WHAT IS REQUIRED ->
Return, from the lines below, each one that includes the word "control".

--- MATERIAL PROVIDED ---

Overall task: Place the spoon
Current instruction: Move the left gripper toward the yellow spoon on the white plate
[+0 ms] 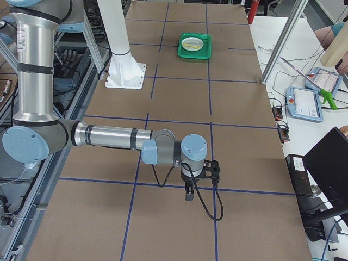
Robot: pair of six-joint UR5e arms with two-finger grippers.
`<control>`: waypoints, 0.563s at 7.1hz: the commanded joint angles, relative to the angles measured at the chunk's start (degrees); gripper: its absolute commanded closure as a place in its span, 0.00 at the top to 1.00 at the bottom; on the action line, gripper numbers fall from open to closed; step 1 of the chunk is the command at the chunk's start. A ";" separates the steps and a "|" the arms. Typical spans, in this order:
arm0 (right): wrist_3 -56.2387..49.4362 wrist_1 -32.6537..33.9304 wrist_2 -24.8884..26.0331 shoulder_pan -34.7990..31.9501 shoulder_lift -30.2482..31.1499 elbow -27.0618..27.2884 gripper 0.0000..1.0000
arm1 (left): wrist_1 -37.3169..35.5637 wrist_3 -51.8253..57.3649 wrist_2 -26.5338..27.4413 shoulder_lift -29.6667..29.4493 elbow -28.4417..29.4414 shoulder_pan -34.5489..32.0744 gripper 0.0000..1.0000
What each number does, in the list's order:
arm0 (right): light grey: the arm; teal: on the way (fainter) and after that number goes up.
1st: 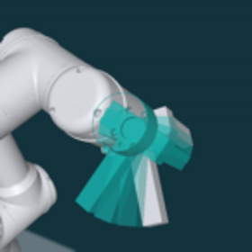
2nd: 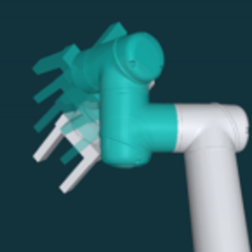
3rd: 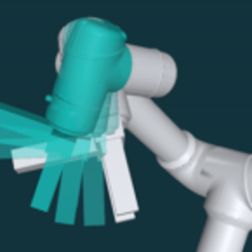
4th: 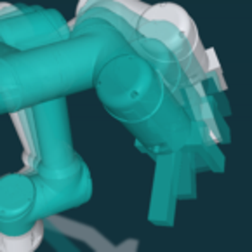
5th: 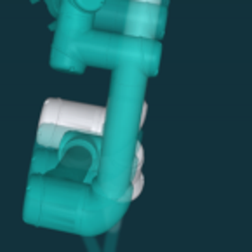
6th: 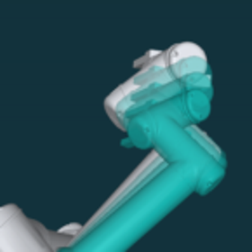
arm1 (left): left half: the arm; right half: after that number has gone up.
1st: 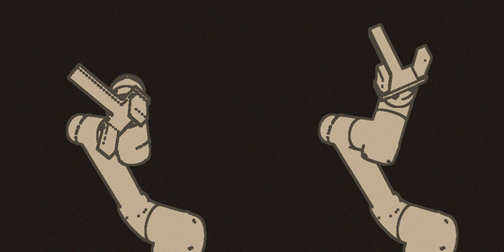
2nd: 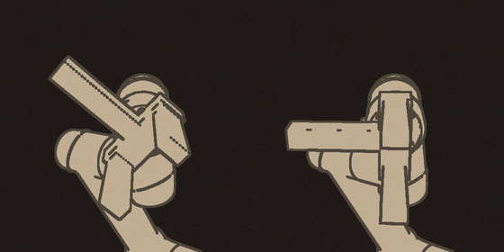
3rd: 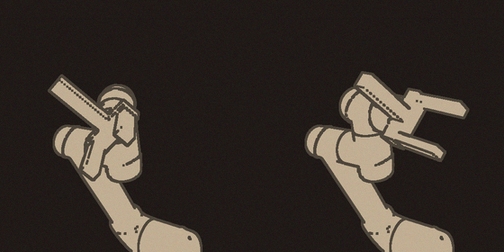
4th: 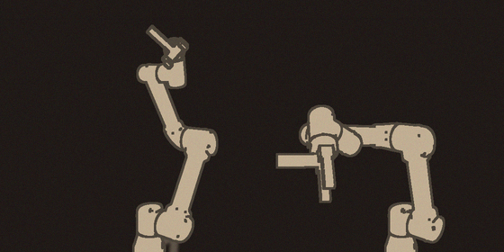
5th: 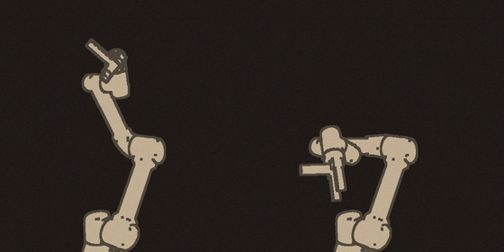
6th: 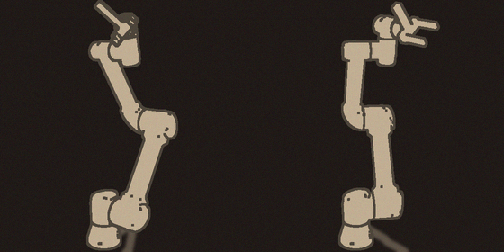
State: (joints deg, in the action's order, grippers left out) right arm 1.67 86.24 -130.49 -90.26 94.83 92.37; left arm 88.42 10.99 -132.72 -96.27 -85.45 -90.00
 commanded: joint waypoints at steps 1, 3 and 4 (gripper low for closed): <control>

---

EXERCISE ANSWER ->
`<control>`: waypoints, 0.563s at 7.1hz: the commanded joint angles, relative to the angles measured at the chunk's start (degrees); gripper: its absolute commanded closure as a place in its span, 0.00 at the top to 1.00 at the bottom; on the action line, gripper numbers fall from open to closed; step 1 of the chunk is the command at the chunk's start. A ";" separates the steps and a "|" the arms. Typical spans, in this order:
 commanded: joint waypoints at steps 1, 3 and 4 (gripper low for closed): <control>

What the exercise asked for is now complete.